Der Wirt und der im Unterbodenbereich hartgefrorene Ludwig sind jetzt die Einzigen, die bei klarem Bewusstsein sind. Auch ich sehe meine Umwelt wie durch ein auslaufendes Aquarium.
Ich stelle fest, dass das Einzige, was sich an einer Grünkohlwanderung wirklich störend auswirkt, das Grünkohlessen selbst ist. Die restlichen Teilnehmer sehen dieses nicht so.

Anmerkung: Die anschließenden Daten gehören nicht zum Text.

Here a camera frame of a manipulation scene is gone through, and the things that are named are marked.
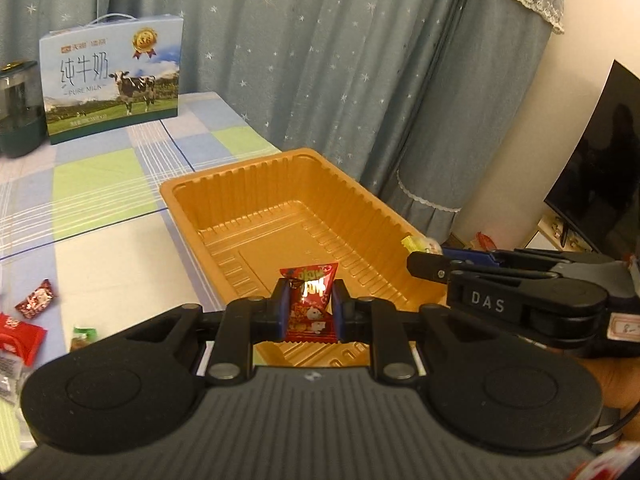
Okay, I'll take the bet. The yellow candy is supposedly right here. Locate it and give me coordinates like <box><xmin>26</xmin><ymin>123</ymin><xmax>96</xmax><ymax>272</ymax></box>
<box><xmin>401</xmin><ymin>235</ymin><xmax>442</xmax><ymax>255</ymax></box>

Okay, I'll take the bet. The red cartoon candy packet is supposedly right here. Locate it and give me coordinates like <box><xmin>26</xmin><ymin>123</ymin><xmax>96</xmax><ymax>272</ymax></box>
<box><xmin>280</xmin><ymin>262</ymin><xmax>338</xmax><ymax>344</ymax></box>

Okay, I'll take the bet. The person's right hand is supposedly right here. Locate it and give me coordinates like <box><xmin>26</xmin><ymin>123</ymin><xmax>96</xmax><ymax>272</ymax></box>
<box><xmin>577</xmin><ymin>358</ymin><xmax>640</xmax><ymax>415</ymax></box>

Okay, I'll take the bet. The orange plastic tray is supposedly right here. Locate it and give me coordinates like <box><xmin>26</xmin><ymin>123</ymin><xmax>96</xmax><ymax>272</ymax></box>
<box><xmin>160</xmin><ymin>148</ymin><xmax>445</xmax><ymax>371</ymax></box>

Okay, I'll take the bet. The black television screen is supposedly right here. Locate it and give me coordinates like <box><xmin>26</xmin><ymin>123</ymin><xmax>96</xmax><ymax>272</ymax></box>
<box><xmin>544</xmin><ymin>61</ymin><xmax>639</xmax><ymax>260</ymax></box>

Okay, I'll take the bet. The green wrapped candy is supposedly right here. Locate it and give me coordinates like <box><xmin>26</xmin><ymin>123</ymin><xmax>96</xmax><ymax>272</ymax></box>
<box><xmin>70</xmin><ymin>326</ymin><xmax>99</xmax><ymax>352</ymax></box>

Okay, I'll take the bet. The checkered tablecloth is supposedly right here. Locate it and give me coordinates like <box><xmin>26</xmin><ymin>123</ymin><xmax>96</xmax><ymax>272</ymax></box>
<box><xmin>1</xmin><ymin>92</ymin><xmax>274</xmax><ymax>362</ymax></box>

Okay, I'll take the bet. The blue star curtain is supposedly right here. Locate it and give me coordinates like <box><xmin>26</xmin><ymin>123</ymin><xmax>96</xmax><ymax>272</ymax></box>
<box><xmin>1</xmin><ymin>0</ymin><xmax>565</xmax><ymax>240</ymax></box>

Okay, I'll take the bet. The brown red candy wrapper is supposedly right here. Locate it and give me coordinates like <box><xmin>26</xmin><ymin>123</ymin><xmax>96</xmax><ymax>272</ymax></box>
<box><xmin>15</xmin><ymin>278</ymin><xmax>55</xmax><ymax>320</ymax></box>

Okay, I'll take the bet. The red pouch snack packet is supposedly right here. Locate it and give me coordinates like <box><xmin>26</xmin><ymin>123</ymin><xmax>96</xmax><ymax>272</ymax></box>
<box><xmin>0</xmin><ymin>313</ymin><xmax>47</xmax><ymax>366</ymax></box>

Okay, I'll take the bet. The white sachet stack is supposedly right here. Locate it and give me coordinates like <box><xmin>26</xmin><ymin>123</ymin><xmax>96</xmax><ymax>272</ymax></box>
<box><xmin>0</xmin><ymin>351</ymin><xmax>24</xmax><ymax>404</ymax></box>

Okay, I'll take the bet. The blue milk carton box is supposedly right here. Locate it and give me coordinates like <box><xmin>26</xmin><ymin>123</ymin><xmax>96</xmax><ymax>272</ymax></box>
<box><xmin>39</xmin><ymin>13</ymin><xmax>183</xmax><ymax>144</ymax></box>

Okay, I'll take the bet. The dark glass jar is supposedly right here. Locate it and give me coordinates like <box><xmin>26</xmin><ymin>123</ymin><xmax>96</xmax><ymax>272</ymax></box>
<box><xmin>0</xmin><ymin>61</ymin><xmax>47</xmax><ymax>158</ymax></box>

Sie stürzen sich auf die dampfenden Schüsseln mit Bregenwürsten, Kassler Braten und Kartoffeln wie afrikanische Heuschrecken auf das letzte Grün der Savanne. 
In den folgenden Minuten ist der Raum einzig erfüllt von Essgeräuschen, die wild in meinem Kopf herumwabern.

Schlüüürf, schlabber schlabber, klimper klump, snüp und schmatz.

Nach einer Dreiviertelstunde ist der Spuk vorbei. Die Wettkampfjury hat die beiden besten Wiederkäuer ermittelt. Bewertet wird Essverhalten, Ess-Stil, Essgeschwindigkeit und Menge.
Ich, mein Kollege Andi und die 7jährige Kathi haben die ehrenvolle Aufgabe, die diesjährige Grünkohlkönigin und den Grünkohlkönig zu ehren. 
Beide gewinnen mit einer Vertilgungsleistung von 4,5 Portionen in 36 Minuten den beliebten Schweineorden nebst Urkunde. 

Die kleine Kathi hat die großen Männer voll im Griff.
König Thomas bekommt den sabbernden Schweineorden
Die Königin hängt derweil schon wieder an ihrem Teller fest.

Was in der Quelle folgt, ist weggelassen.